Thought Disorder - A disturbance of speech, communication, or content of thought, such as delusions, ideas of reference, poverty of thought, flight of ideas, perseveration, loosening of associations, and so forth. A thought disorder can be caused by a functional emotional disorder or an organic condition. A formal thought disorder is a disturbance in the form of thought rather than in the content of thought (e.g., loosening of associations).

Perception - Mental processes by which intellectual, sensory, and emotional data are organized logically or meaningfully.

 

Cognitive

Attention - Ability to sustain focus on one activity. A disturbance in attention may appear as having difficulty in finishing tasks that have been started, being easily distracted, or having difficulty in concentrating.

Concrete Thinking - Thinking characterized by immediate experience, rather than abstractions. It may occur as a primary, developmental defect, or it may develop secondary to organic brain disease or schizophrenia.

Disorientation - Loss of awareness of the position of the self in relation to space, time, or other persons; confusion. See also delirium; dementia.

Distractibility - Inability to maintain attention; shifting from one area or topic to another with minimal provocation. Distractibility may be a manifestation of organic impairment or it may be a part of a functional disorder such as an anxiety disorder, mania, or schizophrenia.
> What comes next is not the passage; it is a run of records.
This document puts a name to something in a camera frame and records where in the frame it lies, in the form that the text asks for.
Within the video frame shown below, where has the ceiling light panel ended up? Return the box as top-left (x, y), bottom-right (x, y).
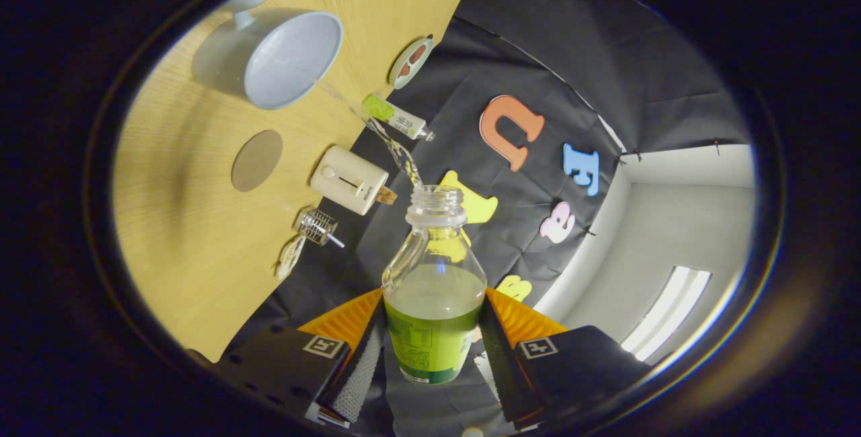
top-left (620, 266), bottom-right (712, 362)

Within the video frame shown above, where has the white food tray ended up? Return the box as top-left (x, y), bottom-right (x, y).
top-left (276, 235), bottom-right (307, 282)

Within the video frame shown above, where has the small white label bottle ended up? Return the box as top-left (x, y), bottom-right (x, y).
top-left (361, 93), bottom-right (436, 143)

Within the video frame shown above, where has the metal mesh glass jar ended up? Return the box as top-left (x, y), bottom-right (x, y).
top-left (293, 207), bottom-right (337, 247)

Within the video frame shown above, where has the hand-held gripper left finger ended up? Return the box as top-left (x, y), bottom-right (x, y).
top-left (215, 288), bottom-right (388, 428)

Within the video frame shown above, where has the green label juice bottle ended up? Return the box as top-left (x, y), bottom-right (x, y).
top-left (381, 185), bottom-right (488, 385)

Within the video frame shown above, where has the white toaster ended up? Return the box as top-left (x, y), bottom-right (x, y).
top-left (310, 145), bottom-right (390, 216)

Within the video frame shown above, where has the pale green plate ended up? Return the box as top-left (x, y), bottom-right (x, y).
top-left (389, 34), bottom-right (435, 90)

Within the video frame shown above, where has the wooden table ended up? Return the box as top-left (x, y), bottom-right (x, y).
top-left (111, 0), bottom-right (492, 364)

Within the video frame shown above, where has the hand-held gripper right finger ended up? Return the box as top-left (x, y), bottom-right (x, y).
top-left (474, 287), bottom-right (653, 428)

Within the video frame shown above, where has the round brown coaster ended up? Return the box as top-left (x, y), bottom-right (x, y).
top-left (231, 129), bottom-right (284, 193)

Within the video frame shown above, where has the white cup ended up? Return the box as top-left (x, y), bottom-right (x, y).
top-left (192, 0), bottom-right (344, 111)
Executive Functioning - Cognitive abilities such as planning, organizing, sequencing, and abstracting; may be seen in dementia.

Memory - The ability, process, or act of remembering or recalling; especially the ability to reproduce what has been learned or explained.

Parapraxis - A faulty act, blunder, or lapse of memory such as a slip of the tongue or
misplacement of an article. According to Freud, these acts are caused by unconscious
motives.

Sensorium - Synonymous with consciousness. Includes the special sensory perceptive powers and their central correlation and integration in the brain. A clear sensorium conveys the presence of a reasonably accurate memory together with orientation for time, place, and person. See also mental status.

Stupor - Marked decrease in reactivity to and awareness of the environment, with reduced spontaneous movements and activity. It can be seen as a type of catatonic behavior inschizophrenia, but it can also be observed in neurologic disorders.

Insight - Self-understanding; the extent of a person's understanding of the origin, nature,
and mechanisms of his or her maladaptive attitudes and behavior.

Judgment - Mental act of comparing choices between a given set of values in order to select a course of action.

Transference - The unconscious assignment to others of feelings and attitudes that were originally associated with important figures (parents, siblings, etc.) in one's early life. The transference relationship follows the pattern of its prototype. The psychiatrist utilizes this phenomenon as a therapeutic tool to help the patient understand emotional problems and their origins. In the patient-physician relationship, the transference may be negative (hostile) or positive (affectionate). See also countertransference; parataxic distortion.

Countertransference - The therapist's emotional reactions to the patient that are based on the therapist's unconscious needs and conflicts, as distinguished from his or her conscious responses to the patient's behavior. Countertransference may interfere with the therapist's ability to understand the patient and may adversely affect the therapeutic technique. Currently, there is emphasis on the positive aspects of countertransference and its use as a guide to a more empathic understanding of the patient.